▶ WORK ITEM
Among the records below, find the line with "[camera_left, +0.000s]" and the line with "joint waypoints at". Set down both and every line between, exactly and with no pictures, but nothing else.

▶ MATERIAL SHOWN
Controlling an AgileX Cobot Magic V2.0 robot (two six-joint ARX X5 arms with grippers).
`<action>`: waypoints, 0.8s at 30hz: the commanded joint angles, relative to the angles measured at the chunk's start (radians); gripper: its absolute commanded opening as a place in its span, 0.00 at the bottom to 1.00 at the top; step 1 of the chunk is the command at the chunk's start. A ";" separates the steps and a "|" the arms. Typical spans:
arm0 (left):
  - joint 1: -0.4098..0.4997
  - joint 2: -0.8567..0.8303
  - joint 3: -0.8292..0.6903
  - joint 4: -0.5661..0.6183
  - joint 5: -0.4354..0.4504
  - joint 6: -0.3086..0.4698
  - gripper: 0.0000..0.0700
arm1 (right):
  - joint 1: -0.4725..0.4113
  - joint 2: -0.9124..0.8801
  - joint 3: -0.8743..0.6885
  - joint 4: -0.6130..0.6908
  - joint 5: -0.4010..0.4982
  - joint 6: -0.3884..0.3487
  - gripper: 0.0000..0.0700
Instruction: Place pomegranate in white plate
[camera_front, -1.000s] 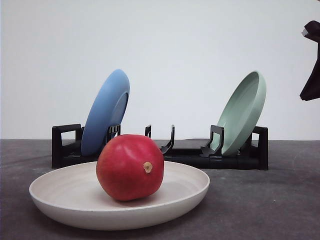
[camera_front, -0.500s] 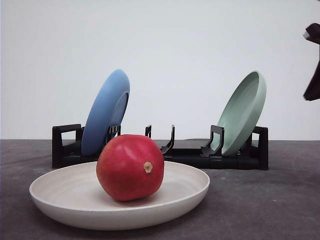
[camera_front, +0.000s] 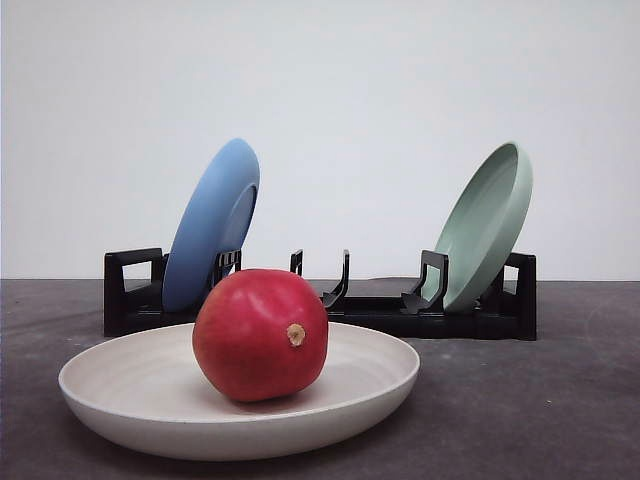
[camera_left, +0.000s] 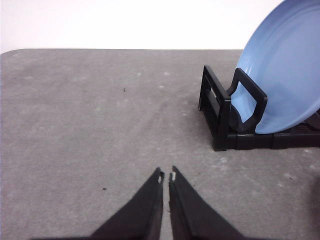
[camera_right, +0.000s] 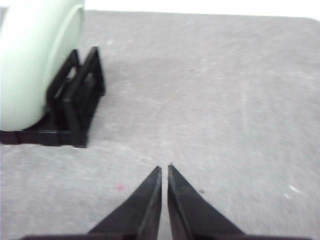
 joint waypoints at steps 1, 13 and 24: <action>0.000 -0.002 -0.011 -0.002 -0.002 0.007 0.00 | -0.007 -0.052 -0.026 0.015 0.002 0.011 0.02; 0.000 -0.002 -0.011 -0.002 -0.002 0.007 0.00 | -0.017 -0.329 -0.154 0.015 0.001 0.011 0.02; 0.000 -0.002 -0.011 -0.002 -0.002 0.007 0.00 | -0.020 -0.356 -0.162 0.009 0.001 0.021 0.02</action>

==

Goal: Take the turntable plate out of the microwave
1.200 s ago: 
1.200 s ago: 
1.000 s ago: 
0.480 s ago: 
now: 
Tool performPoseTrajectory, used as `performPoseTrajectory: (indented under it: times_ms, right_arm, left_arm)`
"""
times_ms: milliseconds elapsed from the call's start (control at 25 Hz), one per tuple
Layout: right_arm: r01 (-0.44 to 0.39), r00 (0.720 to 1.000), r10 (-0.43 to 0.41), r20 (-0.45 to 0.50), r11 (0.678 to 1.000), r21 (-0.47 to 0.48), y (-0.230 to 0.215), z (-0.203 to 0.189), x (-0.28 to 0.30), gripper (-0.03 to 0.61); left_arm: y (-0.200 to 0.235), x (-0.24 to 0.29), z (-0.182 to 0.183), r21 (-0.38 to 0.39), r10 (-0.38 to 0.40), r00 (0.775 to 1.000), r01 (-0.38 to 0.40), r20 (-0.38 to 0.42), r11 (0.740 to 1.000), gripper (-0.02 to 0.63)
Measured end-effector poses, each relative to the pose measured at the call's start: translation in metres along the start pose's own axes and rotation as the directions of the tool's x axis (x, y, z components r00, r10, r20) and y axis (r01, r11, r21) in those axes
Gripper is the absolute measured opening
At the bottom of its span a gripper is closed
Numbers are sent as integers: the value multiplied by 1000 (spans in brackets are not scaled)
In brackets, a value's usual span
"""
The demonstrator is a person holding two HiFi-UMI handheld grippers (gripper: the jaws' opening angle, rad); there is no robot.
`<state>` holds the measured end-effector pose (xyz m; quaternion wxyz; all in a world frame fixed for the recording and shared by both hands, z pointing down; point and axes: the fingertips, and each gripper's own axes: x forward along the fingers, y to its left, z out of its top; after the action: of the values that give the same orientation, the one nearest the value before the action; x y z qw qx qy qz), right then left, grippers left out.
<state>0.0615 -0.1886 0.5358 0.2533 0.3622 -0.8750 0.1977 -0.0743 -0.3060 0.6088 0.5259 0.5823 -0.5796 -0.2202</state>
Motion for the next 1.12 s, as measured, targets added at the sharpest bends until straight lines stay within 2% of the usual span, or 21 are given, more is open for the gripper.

▶ TASK ANSWER
[camera_left, +0.000s] 
[camera_right, +0.000s] 
 joint waypoints at steps 1, 13 and 24: <action>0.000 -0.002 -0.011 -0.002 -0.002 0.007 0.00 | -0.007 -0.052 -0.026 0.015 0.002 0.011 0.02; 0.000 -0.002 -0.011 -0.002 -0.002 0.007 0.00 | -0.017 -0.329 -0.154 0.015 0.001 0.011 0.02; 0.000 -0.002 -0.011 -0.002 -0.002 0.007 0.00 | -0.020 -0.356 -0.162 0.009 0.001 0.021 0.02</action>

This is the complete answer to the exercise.